Our term project involves dealing with daily gas produced and feed for [digesters](https://en.wikipedia.org/wiki/Anaerobic_digestion) in wastewater treatment plants (WWTP).
We have obtained data from a local WWTP [Central Valley Water Reclamation Facility CVWRF](https://www.cvwrf.org/).
![Anaerobic Digester](http://www.e-p.com/file/5dc89542-d2fd-45e6-ba17-1f02d1d36181)

The Central Valley Water Reclamation Facility maintains an anaerobic digestion program to produce methane gas from liquid waste. Methane gas is produced as microbes in the digester break down and feed on the organic material in the liquid waste. The methane gas is produced in trillions of cubic feet (tcf) and is used to power up to 70% of the facility on a given day. We contacted Phil Heck, the assistant plant manager, to see what kind of data the facility tracks on anaerobic digestion. The data we received had been dumped into an excel file, never to be seen or utilized. As a group, our goal was to easily export that data from excel into Python, create a Pandas Data Frame, and make the information more useful to the facility. We hope this resource might help the management team more easily track digester efficiency, model how the feed impacts the gas production, and provide a tool to determine where improvements and additions could be made to the system.


# Data:
Data will be imported into a dataframe from a csv file that contains gas produced in TCF (Trillion Cubic Feet) and total inputted feed in Gallons for month January - September (excluding August) for the year 2017.

In [None]:
import pandas as pd
import numpy as np
from ipywidgets import interact, fixed
import matplotlib.pyplot as plt
import seaborn as sns
import importlib
import imdadplot as ip
from aclass import *
from anwarfunctions import *

Importing the data and renaming some columns:

In [None]:
DF = pd.read_csv('CVWRF.csv', header = 1, na_values="NaN")
DF.rename(columns={'Gas produced (TCF)': 'egg1_gasproduced', 'Feed (Gallons)': 'egg1_feed',
                  'Gas produced (TCF).1':'egg2_gasproduced','Feed (Gallons).1':'egg2_feed'}, inplace=True)

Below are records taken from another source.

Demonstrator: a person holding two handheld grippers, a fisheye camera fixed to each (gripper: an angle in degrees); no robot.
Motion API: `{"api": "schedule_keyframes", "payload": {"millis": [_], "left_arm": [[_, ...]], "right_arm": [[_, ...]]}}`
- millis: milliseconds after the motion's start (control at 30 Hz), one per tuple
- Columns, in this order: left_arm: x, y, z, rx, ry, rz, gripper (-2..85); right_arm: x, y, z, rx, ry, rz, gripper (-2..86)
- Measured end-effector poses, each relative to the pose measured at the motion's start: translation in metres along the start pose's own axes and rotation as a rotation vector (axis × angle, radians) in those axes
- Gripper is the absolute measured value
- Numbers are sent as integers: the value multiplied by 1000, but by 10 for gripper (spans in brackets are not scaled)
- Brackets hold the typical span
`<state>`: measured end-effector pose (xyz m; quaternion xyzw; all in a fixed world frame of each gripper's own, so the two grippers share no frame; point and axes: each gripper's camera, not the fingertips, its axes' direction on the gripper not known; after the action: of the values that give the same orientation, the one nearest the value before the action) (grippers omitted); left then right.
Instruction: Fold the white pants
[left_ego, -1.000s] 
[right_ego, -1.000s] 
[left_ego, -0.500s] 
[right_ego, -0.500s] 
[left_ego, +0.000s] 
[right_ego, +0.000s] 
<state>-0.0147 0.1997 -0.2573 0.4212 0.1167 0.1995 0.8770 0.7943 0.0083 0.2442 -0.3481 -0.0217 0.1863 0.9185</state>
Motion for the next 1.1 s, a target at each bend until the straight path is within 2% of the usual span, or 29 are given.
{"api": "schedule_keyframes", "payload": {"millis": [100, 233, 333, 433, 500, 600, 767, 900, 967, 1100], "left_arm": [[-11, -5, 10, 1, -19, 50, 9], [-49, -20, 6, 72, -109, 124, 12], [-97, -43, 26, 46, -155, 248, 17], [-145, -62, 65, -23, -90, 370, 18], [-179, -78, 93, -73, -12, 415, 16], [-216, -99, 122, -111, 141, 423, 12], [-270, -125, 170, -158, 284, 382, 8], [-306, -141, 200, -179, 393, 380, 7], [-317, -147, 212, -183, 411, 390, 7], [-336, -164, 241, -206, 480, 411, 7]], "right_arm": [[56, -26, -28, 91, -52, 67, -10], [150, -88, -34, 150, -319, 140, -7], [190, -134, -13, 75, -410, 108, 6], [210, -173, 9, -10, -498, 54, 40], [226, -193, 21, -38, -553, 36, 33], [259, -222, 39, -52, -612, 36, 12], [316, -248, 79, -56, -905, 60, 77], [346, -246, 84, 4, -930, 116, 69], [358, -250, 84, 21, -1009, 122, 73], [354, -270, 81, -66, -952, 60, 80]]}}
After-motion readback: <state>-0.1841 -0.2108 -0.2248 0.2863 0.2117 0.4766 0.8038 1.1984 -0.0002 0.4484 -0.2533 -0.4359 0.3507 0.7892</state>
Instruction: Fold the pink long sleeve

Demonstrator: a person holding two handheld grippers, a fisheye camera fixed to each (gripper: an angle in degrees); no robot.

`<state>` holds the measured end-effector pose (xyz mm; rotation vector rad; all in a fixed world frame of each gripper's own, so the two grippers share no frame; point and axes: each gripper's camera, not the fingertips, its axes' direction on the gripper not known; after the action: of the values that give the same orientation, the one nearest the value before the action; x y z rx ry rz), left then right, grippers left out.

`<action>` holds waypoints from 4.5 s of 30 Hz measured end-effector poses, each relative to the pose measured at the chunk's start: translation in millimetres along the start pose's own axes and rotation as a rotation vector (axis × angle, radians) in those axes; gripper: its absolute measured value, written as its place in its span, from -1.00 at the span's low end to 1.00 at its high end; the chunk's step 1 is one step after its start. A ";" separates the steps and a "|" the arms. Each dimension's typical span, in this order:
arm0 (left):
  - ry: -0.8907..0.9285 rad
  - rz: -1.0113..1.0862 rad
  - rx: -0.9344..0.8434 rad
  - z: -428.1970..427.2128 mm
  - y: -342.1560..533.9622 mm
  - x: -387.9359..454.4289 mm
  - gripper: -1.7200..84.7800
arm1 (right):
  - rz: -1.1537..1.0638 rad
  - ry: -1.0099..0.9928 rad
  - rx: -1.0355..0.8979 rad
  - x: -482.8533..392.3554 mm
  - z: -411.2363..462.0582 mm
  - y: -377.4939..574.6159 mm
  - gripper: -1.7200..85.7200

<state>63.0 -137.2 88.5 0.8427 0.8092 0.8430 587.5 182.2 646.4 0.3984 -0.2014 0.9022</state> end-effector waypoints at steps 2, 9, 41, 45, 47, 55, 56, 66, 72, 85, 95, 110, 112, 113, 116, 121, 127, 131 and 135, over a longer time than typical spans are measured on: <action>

Create two columns that will combine both egg digesters gas production and incoming feed:

In [None]:
DF['total_gas'] = DF['egg1_gasproduced'] + DF['egg2_gasproduced']
DF['total_feed'] = DF['egg1_feed'] + DF['egg2_feed']
DF=DF.query("egg1_gasproduced>0")
# to view the data:
DF.head(5)

Creating smaller dataframes for each month:

In [None]:
DF_jan = DF[DF.Month == 'January']
DF_feb = DF[DF.Month == 'February']
DF_march = DF[DF.Month == 'March']
DF_april = DF[DF.Month == 'April']
DF_may = DF[DF.Month == 'May']
DF_june = DF[DF.Month == 'June']
DF_july = DF[DF.Month == 'July']
# there is no August data
DF_sept = DF[DF.Month == 'September']
month_list = [DF_jan,DF_feb,DF_march,DF_april ,DF_may,DF_june,DF_sept]

# Class:
test the clean class dataframe on the yearly dataframe:

In [None]:
DD = CleanDf(DF)
DD.__repr__()

now test the other class which will produce the average and total of a specified column:

In [None]:
DDD = stats_data ('total_feed',DF)
DDD.__repr__()

# Using class to create lists and dictionaries:

First, use class to create a list of averages and totals for incoming feed and gas psoduced in each month:

In [None]:
# list comprehension:
year_feed_stats = [stats_data('total_feed',month).__str__() for month in month_list]
year_gas_produced_stats = [stats_data('total_gas',month).__str__() for month in month_list]

check what they look like:

In [None]:
year_feed_stats

We can make the dictionary that will contain month as keys and average and sum as values for each incoming feed and gas production:

In [None]:
# make_dictionary is a function that will create a dictionary from two lists:
monthly_feed = make_dictionary(month_list,year_feed_stats)
monthly_gas = make_dictionary(month_list,year_gas_produced_stats)

View both dictionaries:

In [None]:
monthly_feed

In [None]:
monthly_gas 

From our analysis of the data, the highest incoming feed and the highest gas production was in the month March.


## Data visualization:

First we will create seperate dataframes again:

In [None]:
DF_1 = DF[["egg1_gasproduced","egg2_gasproduced"]]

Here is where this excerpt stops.